By Karen Angelo
Exercise Physiology senior Hailey Tompkins ran alongside 9-year-old Declan Wilkins of Lowell, giving him tips as he cautiously pedaled his bicycle.
“My rider was extremely timid, but by the end of the week he was able to go bursts of time where he was riding his bike without any help,” says Tompkins, one of 52 exercise physiology students who recently volunteered to teach children, teens and young adults with disabilities how to ride a bike.
Run by the non-profit organization iCan Shine, the one-week bike camp is the service-learning component of the advanced study course taught by Exercise Physiology Asst. Prof. Yi-Ning Wu.
“This bike camp is a great fit for our advanced study course because it aligns perfectly with the content of the class, which is exercise for people with special needs such as stroke, cerebral palsy, Down syndrome and autistic spectrum disorder,” Wu says. “This experiential learning reinforces how to interact with individuals with special needs and their caregivers during exercise.”
The students applied their exercise physiology skills by making assessments on the spot and giving advice.
“By assessing any physiological issues the riders were encountering, I got the best out of my rider,” says Exercise Physiology major Louis Tarantino. “I was better able to alter or cue my rider based on his body and motions because of my education, allowing me to be more comfortable with my rider as he developed the skills to ride.”
Once her rider was on a two-wheeled bike, student Ashley Michals could see the imbalance between his two sides.
“My rider would tip his whole body to turn, so cues like ‘tighten your belly!’ worked much better than telling him to straighten his back,” she says. “Knowing the muscle groups and angles definitely helped me provide these cues.”
Pediatric and Neurological Specialist Mary Evans of Emerson Hospital’s Center for Sports and Sports Therapies, who organized the camp and worked with the exercise physiology students, appreciated the energy and compassion the students brought to the riders.
“The students from UMass Lowell were reliable, energetic and fun,” she says. “I noticed that when they engaged with the campers, they treated them with respect, which was especially helpful for the teenage and young adult riders.”
Bigger than Bike Riding
During the week, the students witnessed the campers gain confidence and independence.
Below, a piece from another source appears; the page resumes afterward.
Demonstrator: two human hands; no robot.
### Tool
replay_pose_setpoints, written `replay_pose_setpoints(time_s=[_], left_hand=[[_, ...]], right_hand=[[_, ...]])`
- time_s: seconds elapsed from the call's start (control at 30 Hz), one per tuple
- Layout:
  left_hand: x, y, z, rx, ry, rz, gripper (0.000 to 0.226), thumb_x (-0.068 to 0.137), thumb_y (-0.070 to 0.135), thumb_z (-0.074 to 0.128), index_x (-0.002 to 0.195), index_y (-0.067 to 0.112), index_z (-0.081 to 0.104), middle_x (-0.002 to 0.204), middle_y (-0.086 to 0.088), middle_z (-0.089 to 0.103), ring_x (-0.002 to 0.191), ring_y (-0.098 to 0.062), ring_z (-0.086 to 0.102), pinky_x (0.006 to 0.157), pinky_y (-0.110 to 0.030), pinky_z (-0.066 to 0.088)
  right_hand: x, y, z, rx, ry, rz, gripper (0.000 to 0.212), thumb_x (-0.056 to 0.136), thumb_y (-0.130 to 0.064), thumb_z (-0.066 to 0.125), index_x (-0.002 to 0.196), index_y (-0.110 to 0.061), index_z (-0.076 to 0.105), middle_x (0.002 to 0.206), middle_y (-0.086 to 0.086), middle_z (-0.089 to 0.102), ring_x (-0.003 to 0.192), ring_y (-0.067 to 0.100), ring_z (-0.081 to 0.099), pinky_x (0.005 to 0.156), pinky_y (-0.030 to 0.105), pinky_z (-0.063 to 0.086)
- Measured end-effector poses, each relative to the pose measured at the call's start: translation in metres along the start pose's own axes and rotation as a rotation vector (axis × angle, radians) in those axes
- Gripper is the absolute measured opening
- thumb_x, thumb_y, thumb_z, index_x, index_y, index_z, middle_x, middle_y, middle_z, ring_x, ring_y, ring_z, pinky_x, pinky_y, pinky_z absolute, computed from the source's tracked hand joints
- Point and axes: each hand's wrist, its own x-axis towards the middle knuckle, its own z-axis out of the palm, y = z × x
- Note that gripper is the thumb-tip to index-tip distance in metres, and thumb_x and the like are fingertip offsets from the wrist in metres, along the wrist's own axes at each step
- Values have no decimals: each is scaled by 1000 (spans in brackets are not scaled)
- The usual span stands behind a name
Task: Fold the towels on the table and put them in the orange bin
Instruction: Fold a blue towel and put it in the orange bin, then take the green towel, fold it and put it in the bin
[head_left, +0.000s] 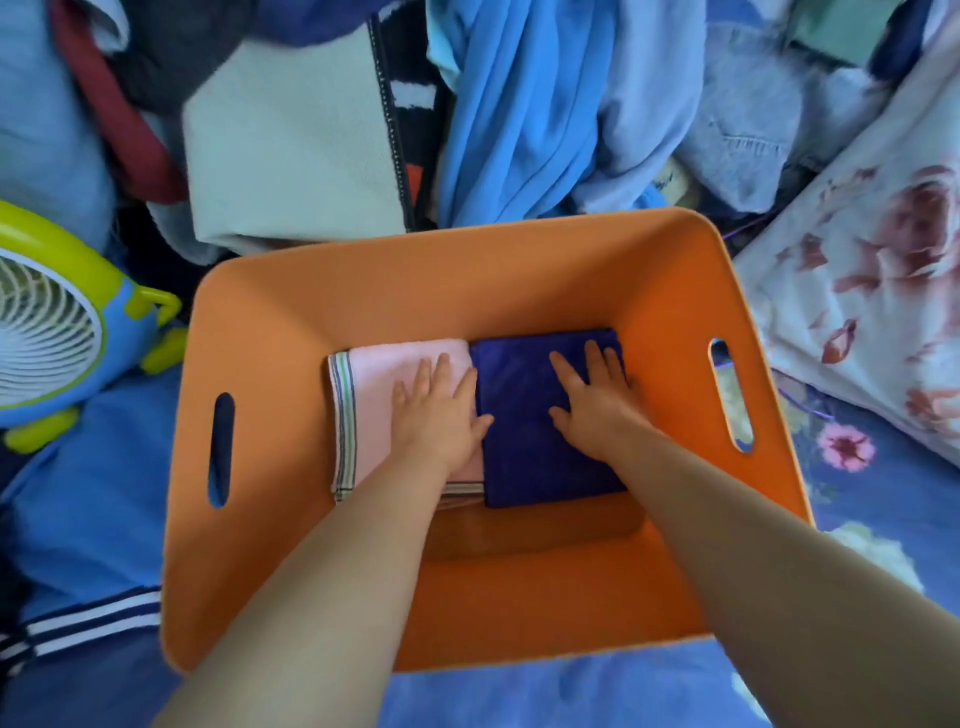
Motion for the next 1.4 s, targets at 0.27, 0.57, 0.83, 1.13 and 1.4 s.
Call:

“They were not just learning to ride a bike,” says Michals. “They were learning how to be independent and face their fears in other aspects of their lives as well by learning a skill that they had struggled with before.”
Tarantino says the experience shed light on the capability and potential of people with disabilities.
“They may learn in a different manner or environment, but they can do it,” he says.